Women who eat apples and fish while pregnant may lower their child's risk of developing asthma or allergic diseases, research shows.

Experts at the University of Aberdeen asked mothers of 1,212 children to fill out food questionnaires during pregnancy and then record their children's respiratory symptoms and allergies when they reached the age of five years.

Women who ate the most apples while pregnant were less likely to have an asthmatic child than women who ate the least apples.

Eating fish once a week or more during pregnancy was also linked to a lower chance of having a child who developed eczema.

The researchers say that the antioxidant content of apples and the omega-3 fatty acid content of fish may help to protect children against asthma and allergies.

They add that what a woman eats while pregnant might influence a child's respiratory health more than the child's own diet, at least until the age of five years.

Further study is needed before it is known whether this effect declines in older children.

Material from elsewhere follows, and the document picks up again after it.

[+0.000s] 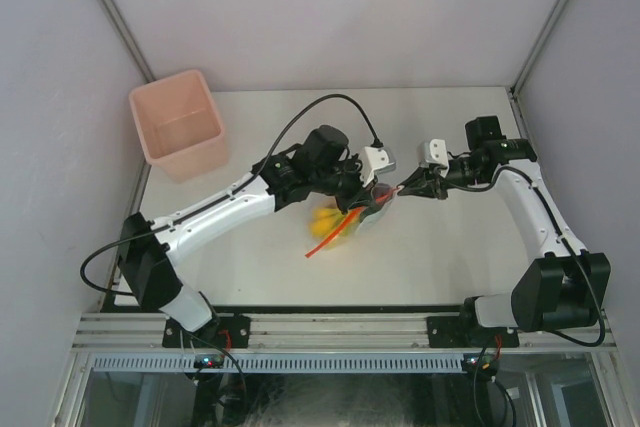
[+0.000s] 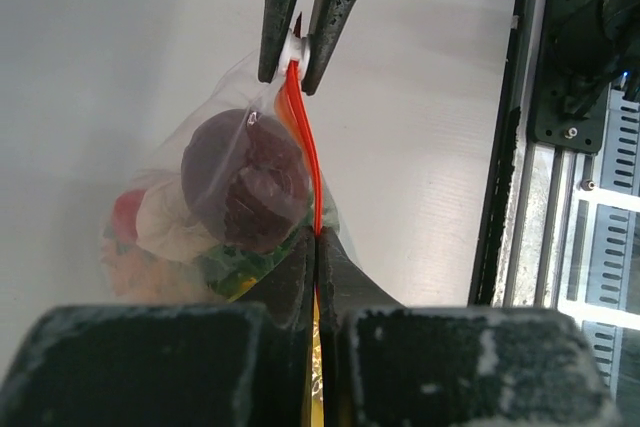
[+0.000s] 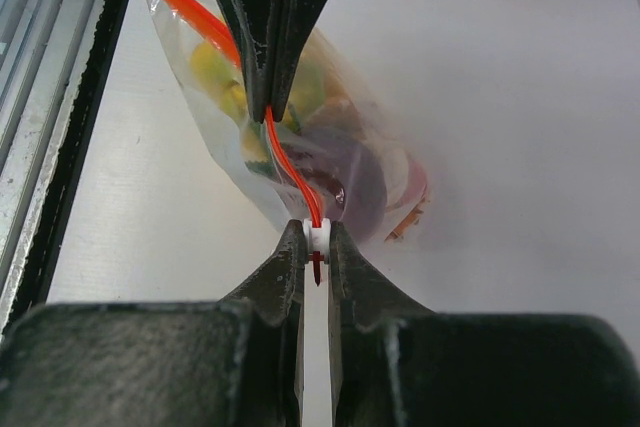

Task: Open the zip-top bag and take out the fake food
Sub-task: Pick up the zipper food storage bag at the center of the board, then unzip the zipper food storage bag at the center of the board.

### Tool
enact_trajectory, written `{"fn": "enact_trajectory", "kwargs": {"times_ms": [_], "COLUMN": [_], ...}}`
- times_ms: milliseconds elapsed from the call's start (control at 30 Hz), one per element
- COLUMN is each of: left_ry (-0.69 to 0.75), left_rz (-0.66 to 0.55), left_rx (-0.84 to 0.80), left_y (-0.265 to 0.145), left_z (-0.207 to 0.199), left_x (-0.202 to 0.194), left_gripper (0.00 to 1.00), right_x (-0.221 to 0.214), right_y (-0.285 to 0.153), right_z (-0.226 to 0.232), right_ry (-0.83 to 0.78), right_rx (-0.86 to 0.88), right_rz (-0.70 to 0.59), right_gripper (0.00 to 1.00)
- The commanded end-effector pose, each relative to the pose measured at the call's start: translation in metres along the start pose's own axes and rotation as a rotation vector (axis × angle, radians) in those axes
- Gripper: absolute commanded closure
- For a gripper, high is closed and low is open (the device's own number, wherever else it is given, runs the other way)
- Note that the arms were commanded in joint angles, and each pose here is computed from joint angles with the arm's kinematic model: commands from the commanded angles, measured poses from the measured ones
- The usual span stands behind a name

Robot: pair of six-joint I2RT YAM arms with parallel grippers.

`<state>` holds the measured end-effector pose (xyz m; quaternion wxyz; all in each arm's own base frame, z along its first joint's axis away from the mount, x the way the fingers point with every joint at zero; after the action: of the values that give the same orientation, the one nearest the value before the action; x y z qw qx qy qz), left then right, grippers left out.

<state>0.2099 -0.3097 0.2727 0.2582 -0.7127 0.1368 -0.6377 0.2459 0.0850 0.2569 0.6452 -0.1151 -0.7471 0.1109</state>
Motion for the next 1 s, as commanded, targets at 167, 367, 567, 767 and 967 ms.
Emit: {"fn": "enact_trajectory", "kwargs": {"times_ms": [167, 367, 567, 767, 967], "left_ry": [0.153, 0.197, 0.224, 0.235, 0.236], "left_rz": [-0.057, -0.091, -0.125, -0.148, -0.150], "left_rx": [0.011, 0.002, -0.027, -0.086, -0.088], "left_y": [-0.006, -0.012, -0.020, -0.019, -0.017], "left_z": [0.005, 0.003, -0.002, -0.007, -0.005], "left_x": [0.017, 0.024, 0.031, 0.033, 0.036], "left_gripper": [1.00, 1.00, 1.00, 1.00, 1.00], "right_x": [0.007, 0.007, 0.018, 0.022, 0.023], "right_y": [0.008, 0.009, 0.005, 0.002, 0.004], "right_z": [0.007, 0.009, 0.012, 0.014, 0.019], "right_ry": [-0.048, -0.077, -0.147, -0.186, -0.224], "right_rx": [0.051, 0.060, 0.044, 0.033, 0.057], "right_rz": [-0.084, -0.064, -0.073, -0.060, -0.055], "right_gripper": [1.00, 1.00, 1.00, 1.00, 0.99]}}
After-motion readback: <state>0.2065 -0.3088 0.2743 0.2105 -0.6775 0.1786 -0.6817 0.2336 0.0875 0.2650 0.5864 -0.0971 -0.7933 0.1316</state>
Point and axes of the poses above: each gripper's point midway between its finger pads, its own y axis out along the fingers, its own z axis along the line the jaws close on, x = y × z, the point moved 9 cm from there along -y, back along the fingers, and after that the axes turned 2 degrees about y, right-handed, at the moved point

Study author Saskia Willers, from Utrecht University in the Netherlands, said: "Other studies have looked at individual nutrients' effect on asthma on pregnancy, but our study looked at specific foods during pregnancy and the subsequent development of childhood asthma and allergies, which is quite new."

She concludes that if the study data is confirmed, "recommendations on dietary modification during pregnancy may help to prevent childhood asthma and allergy."